GOOD GOING ORIEN :clap:


----------



## AMΣRICAN GOD™ (Jun 4, 2005)

ZWW said:


> I'm just glad no drugs/booze/violence was involved. *takes a breath while avoiding Blazeresque move*


Don't forget women!

The thing is, Orien Green looked like a servicable back up for this team and now we just took another hit.
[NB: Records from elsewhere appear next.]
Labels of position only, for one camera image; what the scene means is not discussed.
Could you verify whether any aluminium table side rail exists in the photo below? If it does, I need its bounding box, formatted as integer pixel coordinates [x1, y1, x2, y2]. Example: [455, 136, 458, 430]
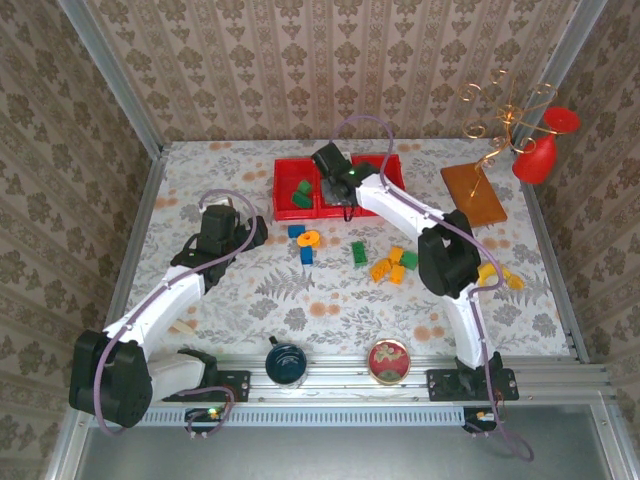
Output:
[519, 144, 591, 364]
[92, 154, 166, 366]

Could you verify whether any gold wire tree wooden base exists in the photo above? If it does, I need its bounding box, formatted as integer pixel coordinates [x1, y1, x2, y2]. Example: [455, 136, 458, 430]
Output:
[439, 69, 559, 229]

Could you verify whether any red plastic goblet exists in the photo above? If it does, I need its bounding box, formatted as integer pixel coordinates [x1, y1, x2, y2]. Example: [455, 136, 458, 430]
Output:
[511, 106, 582, 186]

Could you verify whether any red three-compartment bin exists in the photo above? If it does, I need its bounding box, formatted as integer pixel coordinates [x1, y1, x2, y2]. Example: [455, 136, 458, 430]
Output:
[272, 153, 406, 223]

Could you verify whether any white slotted cable duct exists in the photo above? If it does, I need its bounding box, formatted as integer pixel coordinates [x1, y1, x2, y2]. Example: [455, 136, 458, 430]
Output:
[92, 405, 464, 427]

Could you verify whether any black controller board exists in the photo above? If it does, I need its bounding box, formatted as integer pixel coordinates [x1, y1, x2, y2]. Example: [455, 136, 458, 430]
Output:
[463, 407, 506, 434]
[184, 407, 226, 434]

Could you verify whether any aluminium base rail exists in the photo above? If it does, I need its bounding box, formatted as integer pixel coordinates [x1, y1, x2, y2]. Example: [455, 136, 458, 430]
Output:
[74, 353, 614, 404]

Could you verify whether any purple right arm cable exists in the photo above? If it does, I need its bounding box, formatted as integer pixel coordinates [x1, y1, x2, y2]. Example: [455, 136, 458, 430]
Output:
[331, 114, 535, 464]

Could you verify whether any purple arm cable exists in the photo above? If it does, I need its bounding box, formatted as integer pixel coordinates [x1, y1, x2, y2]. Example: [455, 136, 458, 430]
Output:
[92, 188, 270, 441]
[331, 114, 535, 464]

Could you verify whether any dark blue mug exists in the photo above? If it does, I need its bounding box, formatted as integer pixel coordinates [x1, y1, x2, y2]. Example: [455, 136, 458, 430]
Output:
[263, 335, 309, 389]

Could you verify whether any round red gold dish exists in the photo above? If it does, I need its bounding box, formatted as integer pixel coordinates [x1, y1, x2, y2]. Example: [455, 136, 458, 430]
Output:
[366, 338, 412, 386]

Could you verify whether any yellow toy banana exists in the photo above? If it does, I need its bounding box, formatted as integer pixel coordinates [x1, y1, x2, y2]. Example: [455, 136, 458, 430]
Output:
[477, 263, 526, 292]

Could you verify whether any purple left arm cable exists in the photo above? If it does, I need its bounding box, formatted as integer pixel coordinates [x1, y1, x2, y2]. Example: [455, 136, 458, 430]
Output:
[92, 188, 270, 441]

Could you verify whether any aluminium frame post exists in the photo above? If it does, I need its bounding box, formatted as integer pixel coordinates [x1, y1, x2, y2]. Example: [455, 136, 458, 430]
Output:
[514, 0, 611, 146]
[57, 0, 165, 160]

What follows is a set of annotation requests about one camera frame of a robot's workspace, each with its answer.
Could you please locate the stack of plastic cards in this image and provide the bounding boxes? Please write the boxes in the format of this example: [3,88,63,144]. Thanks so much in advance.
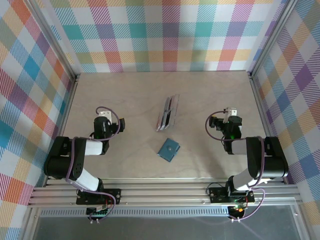
[156,96,174,132]

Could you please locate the blue leather card holder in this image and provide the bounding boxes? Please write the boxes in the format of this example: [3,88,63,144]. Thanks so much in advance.
[157,137,181,163]

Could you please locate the clear acrylic card stand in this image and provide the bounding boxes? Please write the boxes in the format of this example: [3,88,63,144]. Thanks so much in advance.
[155,93,181,133]

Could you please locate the small circuit board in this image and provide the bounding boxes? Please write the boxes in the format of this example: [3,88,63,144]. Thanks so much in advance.
[86,206,112,218]
[228,204,248,215]

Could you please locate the grey sheet panel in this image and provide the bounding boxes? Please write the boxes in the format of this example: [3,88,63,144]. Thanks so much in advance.
[32,216,301,240]

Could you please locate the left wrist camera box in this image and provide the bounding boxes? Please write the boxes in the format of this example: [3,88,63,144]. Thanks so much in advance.
[98,109,113,123]

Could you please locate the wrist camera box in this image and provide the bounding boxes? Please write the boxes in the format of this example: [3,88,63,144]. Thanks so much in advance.
[223,106,238,123]
[98,109,113,123]

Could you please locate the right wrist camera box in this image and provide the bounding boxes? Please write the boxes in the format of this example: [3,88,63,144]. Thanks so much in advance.
[223,106,238,123]

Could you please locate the aluminium side rail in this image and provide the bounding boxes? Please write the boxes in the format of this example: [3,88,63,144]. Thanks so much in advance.
[43,73,81,187]
[248,71,288,185]

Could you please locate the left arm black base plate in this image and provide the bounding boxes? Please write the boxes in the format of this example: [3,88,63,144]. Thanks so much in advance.
[76,188,123,206]

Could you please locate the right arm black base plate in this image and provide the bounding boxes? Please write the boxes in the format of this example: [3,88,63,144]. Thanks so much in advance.
[208,186,256,205]

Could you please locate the aluminium cross rail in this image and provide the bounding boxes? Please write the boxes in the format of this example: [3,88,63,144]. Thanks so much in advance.
[27,177,303,209]

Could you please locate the slotted metal cable duct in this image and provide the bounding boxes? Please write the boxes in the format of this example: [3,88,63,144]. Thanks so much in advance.
[39,209,231,218]

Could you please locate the aluminium corner post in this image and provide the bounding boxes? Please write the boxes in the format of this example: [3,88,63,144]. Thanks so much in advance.
[23,0,81,85]
[246,0,299,79]

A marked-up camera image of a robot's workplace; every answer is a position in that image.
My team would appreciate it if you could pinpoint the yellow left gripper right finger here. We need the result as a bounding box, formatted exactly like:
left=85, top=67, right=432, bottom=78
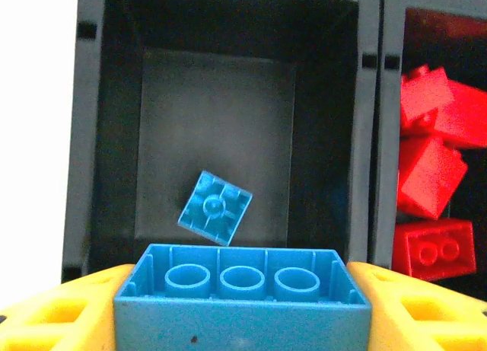
left=348, top=261, right=487, bottom=351

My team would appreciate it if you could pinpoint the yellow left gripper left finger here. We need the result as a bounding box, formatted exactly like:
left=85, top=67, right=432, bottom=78
left=0, top=263, right=136, bottom=351

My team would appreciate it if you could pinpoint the red lego brick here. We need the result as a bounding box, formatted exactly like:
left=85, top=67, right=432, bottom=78
left=399, top=65, right=456, bottom=137
left=433, top=78, right=487, bottom=150
left=391, top=219, right=479, bottom=283
left=397, top=133, right=469, bottom=221

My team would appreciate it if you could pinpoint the blue long lego brick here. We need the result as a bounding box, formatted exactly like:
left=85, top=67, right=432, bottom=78
left=113, top=243, right=373, bottom=351

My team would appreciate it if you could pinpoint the blue small lego brick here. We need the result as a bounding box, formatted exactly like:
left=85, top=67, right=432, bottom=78
left=177, top=170, right=253, bottom=247

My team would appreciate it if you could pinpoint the black plastic bin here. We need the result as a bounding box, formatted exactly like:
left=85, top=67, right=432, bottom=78
left=371, top=0, right=487, bottom=291
left=60, top=0, right=381, bottom=286

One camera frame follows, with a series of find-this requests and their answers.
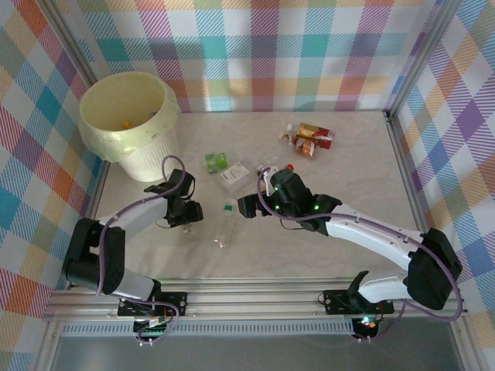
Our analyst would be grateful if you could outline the clear bottle green cap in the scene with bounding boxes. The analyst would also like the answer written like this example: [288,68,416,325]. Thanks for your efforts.
[213,199,237,249]

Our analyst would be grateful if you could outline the crushed bottle green label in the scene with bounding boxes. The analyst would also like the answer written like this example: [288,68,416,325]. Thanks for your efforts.
[203,152,229,174]

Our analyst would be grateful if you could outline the white ribbed waste bin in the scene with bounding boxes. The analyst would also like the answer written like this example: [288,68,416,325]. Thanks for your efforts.
[117,129,179,183]

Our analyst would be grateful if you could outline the cream waste bin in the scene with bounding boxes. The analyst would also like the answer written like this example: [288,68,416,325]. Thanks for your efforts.
[79,71,179,163]

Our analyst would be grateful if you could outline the square clear bottle white label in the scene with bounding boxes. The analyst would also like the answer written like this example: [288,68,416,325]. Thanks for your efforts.
[219,162,251,193]

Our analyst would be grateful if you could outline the bottle brown orange label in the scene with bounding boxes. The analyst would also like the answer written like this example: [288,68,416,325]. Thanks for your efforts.
[278,131,318,158]

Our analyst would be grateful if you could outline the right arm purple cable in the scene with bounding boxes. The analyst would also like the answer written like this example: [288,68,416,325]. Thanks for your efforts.
[256,166,464,344]

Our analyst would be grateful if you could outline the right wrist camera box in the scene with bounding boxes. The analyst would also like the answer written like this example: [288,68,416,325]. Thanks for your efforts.
[258,165,279,194]

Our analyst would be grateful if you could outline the aluminium table side rail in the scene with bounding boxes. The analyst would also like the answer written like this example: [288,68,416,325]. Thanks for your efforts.
[384,111,432,233]
[87,160,111,221]

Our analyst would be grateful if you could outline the aluminium base rail beam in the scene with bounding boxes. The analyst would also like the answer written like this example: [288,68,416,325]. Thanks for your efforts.
[41,284,471,322]

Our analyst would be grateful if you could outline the grey slotted cable duct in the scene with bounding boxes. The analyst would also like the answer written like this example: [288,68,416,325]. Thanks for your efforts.
[60,323,357,337]

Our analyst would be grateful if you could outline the aluminium frame post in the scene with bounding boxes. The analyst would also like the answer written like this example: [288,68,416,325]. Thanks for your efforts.
[450,320,479,371]
[384,0,467,121]
[40,0,97,84]
[36,320,65,371]

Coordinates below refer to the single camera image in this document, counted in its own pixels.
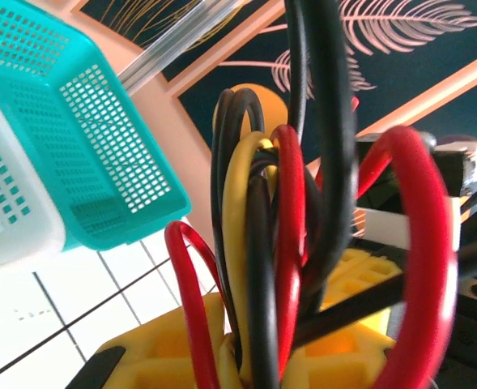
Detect yellow cable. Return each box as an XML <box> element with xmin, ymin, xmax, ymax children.
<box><xmin>220</xmin><ymin>131</ymin><xmax>279</xmax><ymax>382</ymax></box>

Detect white plastic basket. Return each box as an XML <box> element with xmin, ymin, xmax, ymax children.
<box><xmin>0</xmin><ymin>76</ymin><xmax>67</xmax><ymax>275</ymax></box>

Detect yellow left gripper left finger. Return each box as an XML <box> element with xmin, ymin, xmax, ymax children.
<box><xmin>66</xmin><ymin>292</ymin><xmax>243</xmax><ymax>389</ymax></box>

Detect teal plastic basket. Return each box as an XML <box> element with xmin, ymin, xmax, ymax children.
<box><xmin>0</xmin><ymin>0</ymin><xmax>193</xmax><ymax>254</ymax></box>

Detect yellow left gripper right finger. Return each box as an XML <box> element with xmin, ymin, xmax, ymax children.
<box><xmin>290</xmin><ymin>322</ymin><xmax>397</xmax><ymax>389</ymax></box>

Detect red cable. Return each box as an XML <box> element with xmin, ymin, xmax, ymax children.
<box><xmin>269</xmin><ymin>124</ymin><xmax>309</xmax><ymax>382</ymax></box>
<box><xmin>164</xmin><ymin>220</ymin><xmax>231</xmax><ymax>389</ymax></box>
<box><xmin>353</xmin><ymin>124</ymin><xmax>460</xmax><ymax>389</ymax></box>

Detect aluminium frame post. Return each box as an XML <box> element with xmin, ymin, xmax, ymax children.
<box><xmin>116</xmin><ymin>0</ymin><xmax>245</xmax><ymax>92</ymax></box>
Looking at it, we're only 3 games out of the play-offs, but I still doubt this team's PASSION for Doc' system.


----------



## cgcatsfan (Jun 10, 2005)

Thanks Orien, 
You just gave me my other for biggest disappointment. 
Getting arrested and possibly taking yourself out of action when your team is three games out of the play offs and needs all the pg help they can get. 
What an ***.


----------



## Delontes Herpes (May 11, 2005)

ZWW said:


> I'm just glad no drugs/booze/violence was involved. *takes a breath while avoiding Blazeresque move*


read closer. it said that there were no tests.

he was recklessly speeding around town at 3:23 AM...i do not readily believe that he was stone cold sober.


----------



## Delontes Herpes (May 11, 2005)

cgcatsfan said:


> Thanks Orien,
> You just gave me my other for biggest disappointment.
> Getting arrested and possibly taking yourself out of action when your team is three games out of the play offs and needs all the pg help they can get.
> What an ***.


you almost make this seem like it's a big deal...greene is neither important to the team nor will you find it memorable in 5 years if the celtics get swept in the first round as opposed to just missing the playoffs.


----------



## #1AntoineWalkerFan (Mar 10, 2005)

Delontes Herpes said:


> you almost make this seem like it's a big deal...greene is neither important to the team nor will you find it memorable in 5 years if the celtics get swept in the first round as opposed to just missing the playoffs.



no...our only backup pg isnt important to the team really...delonte can play 48 min a game...and when i say delonte is a pg i use that term VERY losely


----------



## cgcatsfan (Jun 10, 2005)

Delontes Herpes said:


> you almost make this seem like it's a big deal...greene is neither important to the team nor will you find it memorable in 5 years if the celtics get swept in the first round as opposed to just missing the playoffs.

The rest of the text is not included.